- **Task to carry out**
How many lines of the data hold the word "positions"? State the number and nothing else.

- **Exercise data**
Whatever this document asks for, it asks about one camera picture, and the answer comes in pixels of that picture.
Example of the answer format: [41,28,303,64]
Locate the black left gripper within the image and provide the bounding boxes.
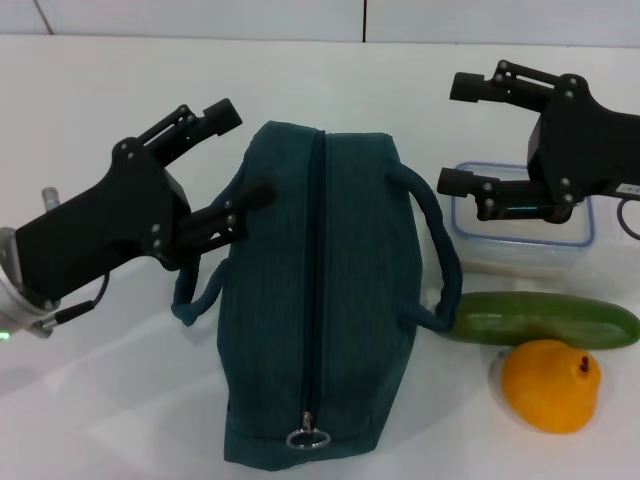
[16,98,275,307]

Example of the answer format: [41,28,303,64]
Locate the clear plastic blue-rimmed food container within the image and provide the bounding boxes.
[451,160,597,276]

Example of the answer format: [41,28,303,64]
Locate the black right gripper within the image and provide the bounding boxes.
[436,59,640,224]

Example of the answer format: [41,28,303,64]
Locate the green cucumber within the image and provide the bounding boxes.
[437,291,640,350]

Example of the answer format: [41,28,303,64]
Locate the orange pear-shaped fruit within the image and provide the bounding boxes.
[501,339,603,434]

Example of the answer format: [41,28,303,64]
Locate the dark teal fabric lunch bag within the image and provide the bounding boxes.
[170,119,461,449]

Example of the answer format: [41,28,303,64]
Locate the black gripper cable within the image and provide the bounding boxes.
[52,272,111,324]
[616,197,640,236]

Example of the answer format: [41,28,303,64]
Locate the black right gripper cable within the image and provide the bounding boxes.
[616,197,640,236]

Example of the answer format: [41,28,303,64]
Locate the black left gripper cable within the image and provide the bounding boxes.
[52,272,111,324]

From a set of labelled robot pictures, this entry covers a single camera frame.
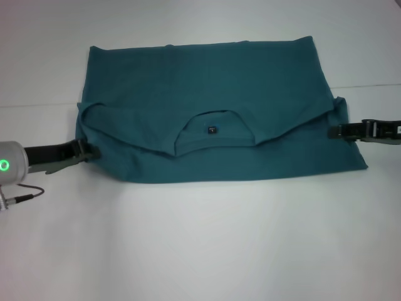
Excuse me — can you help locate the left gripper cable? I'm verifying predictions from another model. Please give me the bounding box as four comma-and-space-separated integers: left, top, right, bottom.
9, 183, 45, 203

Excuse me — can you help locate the teal t-shirt with FREE print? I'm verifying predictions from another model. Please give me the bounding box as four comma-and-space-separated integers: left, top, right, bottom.
76, 36, 368, 186

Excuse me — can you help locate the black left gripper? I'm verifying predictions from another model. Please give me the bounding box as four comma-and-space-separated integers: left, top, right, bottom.
23, 138, 102, 176

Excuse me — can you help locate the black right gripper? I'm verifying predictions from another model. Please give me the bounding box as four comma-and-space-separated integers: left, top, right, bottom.
326, 118, 401, 147

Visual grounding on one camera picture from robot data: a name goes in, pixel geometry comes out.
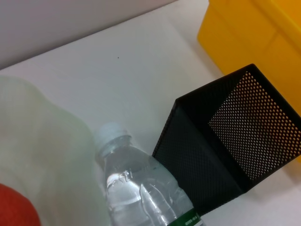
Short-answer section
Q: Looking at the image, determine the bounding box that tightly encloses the clear green-label water bottle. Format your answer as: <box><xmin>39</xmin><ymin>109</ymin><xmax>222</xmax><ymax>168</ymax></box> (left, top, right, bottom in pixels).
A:
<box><xmin>94</xmin><ymin>121</ymin><xmax>205</xmax><ymax>226</ymax></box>

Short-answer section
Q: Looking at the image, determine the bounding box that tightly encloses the red-orange bumpy orange fruit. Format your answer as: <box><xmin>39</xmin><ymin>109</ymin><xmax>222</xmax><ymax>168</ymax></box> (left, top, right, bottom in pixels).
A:
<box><xmin>0</xmin><ymin>183</ymin><xmax>42</xmax><ymax>226</ymax></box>

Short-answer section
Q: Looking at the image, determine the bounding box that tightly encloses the black mesh pen holder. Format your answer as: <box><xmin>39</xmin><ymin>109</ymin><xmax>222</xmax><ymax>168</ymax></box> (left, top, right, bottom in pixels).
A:
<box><xmin>151</xmin><ymin>63</ymin><xmax>301</xmax><ymax>216</ymax></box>

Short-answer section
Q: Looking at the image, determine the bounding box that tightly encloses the pale green wavy fruit plate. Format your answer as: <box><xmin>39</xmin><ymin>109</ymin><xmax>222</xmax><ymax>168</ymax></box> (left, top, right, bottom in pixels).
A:
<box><xmin>0</xmin><ymin>75</ymin><xmax>111</xmax><ymax>226</ymax></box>

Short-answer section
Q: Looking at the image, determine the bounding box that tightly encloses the yellow plastic storage bin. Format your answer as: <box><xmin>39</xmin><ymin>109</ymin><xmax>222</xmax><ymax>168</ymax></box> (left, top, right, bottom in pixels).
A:
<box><xmin>197</xmin><ymin>0</ymin><xmax>301</xmax><ymax>170</ymax></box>

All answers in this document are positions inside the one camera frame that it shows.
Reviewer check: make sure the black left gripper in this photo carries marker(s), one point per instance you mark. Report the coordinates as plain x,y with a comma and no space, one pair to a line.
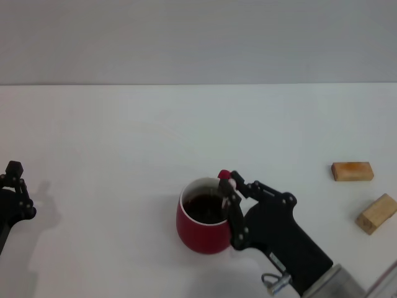
9,208

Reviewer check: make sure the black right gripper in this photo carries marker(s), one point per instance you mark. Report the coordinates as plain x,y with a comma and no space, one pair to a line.
279,229

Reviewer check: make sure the red ceramic mug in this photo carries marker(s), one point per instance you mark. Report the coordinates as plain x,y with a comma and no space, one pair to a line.
198,236

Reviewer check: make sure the plain wooden block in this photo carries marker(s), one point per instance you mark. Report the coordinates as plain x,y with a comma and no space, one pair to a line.
375,214

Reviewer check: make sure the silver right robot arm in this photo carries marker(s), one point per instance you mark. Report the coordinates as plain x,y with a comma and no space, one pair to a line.
335,282

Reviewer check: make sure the dark coffee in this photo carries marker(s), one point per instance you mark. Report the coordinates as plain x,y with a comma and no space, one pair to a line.
201,208

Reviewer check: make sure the wooden block with orange stain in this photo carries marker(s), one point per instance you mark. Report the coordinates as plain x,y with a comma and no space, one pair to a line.
352,171

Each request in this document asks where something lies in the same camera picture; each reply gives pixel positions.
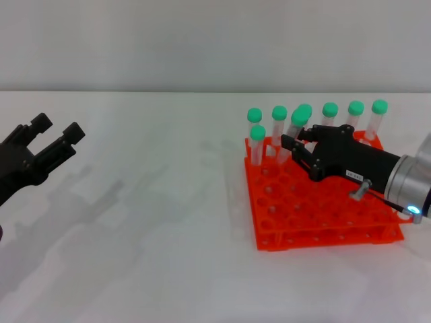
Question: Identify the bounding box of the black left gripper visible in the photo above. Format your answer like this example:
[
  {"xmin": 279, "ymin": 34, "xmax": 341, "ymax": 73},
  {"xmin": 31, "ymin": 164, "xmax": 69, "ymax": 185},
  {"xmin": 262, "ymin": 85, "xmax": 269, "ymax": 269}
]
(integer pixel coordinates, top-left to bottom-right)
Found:
[{"xmin": 0, "ymin": 113, "xmax": 86, "ymax": 207}]

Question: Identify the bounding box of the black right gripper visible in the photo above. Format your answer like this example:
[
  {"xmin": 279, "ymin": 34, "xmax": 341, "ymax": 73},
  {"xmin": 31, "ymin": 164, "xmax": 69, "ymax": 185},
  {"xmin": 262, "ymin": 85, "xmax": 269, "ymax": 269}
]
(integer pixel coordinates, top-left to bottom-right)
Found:
[{"xmin": 281, "ymin": 124, "xmax": 403, "ymax": 194}]

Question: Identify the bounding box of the clear graduated test tube green cap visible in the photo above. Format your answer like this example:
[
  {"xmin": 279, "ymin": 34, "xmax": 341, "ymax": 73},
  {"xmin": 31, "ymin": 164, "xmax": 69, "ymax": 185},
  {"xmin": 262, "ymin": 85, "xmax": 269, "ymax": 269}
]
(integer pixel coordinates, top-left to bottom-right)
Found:
[{"xmin": 275, "ymin": 108, "xmax": 312, "ymax": 168}]

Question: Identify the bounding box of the orange plastic test tube rack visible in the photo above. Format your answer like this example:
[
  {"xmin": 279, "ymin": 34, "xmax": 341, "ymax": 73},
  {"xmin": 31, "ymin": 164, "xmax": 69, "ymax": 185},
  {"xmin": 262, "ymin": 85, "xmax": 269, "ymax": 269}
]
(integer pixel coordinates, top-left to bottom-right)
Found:
[{"xmin": 244, "ymin": 129, "xmax": 410, "ymax": 252}]

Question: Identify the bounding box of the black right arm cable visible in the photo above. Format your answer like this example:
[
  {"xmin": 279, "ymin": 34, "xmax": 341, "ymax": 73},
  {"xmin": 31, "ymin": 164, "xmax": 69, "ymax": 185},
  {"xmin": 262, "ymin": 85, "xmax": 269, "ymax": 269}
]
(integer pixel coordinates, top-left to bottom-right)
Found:
[{"xmin": 349, "ymin": 179, "xmax": 422, "ymax": 225}]

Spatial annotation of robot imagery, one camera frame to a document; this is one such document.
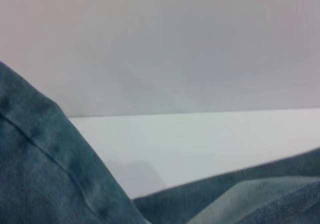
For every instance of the blue denim shorts with cartoon print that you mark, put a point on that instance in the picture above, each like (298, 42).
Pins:
(37, 159)

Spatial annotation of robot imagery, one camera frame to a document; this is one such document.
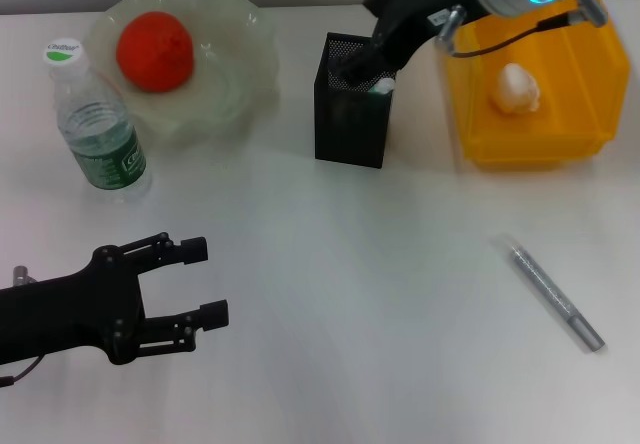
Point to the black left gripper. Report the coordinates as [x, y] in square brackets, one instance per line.
[75, 314]

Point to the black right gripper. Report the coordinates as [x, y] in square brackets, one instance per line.
[420, 4]

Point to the green pen with white cap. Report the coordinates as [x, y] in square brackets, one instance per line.
[384, 87]

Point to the white paper ball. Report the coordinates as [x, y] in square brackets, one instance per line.
[515, 89]

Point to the clear bottle with green label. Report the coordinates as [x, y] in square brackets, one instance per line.
[100, 139]

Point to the red tomato toy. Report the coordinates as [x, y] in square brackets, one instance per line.
[155, 51]

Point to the grey pen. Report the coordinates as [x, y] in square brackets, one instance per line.
[555, 294]

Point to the black mesh pen holder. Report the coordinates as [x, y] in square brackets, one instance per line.
[350, 129]

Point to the clear glass fruit plate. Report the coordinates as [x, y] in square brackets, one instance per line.
[225, 99]

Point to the yellow plastic bin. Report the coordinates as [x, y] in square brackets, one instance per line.
[550, 134]

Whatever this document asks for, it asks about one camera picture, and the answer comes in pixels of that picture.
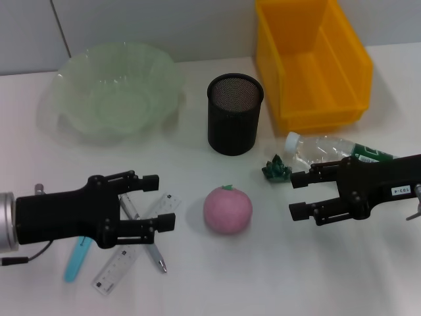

- **Completed task**
2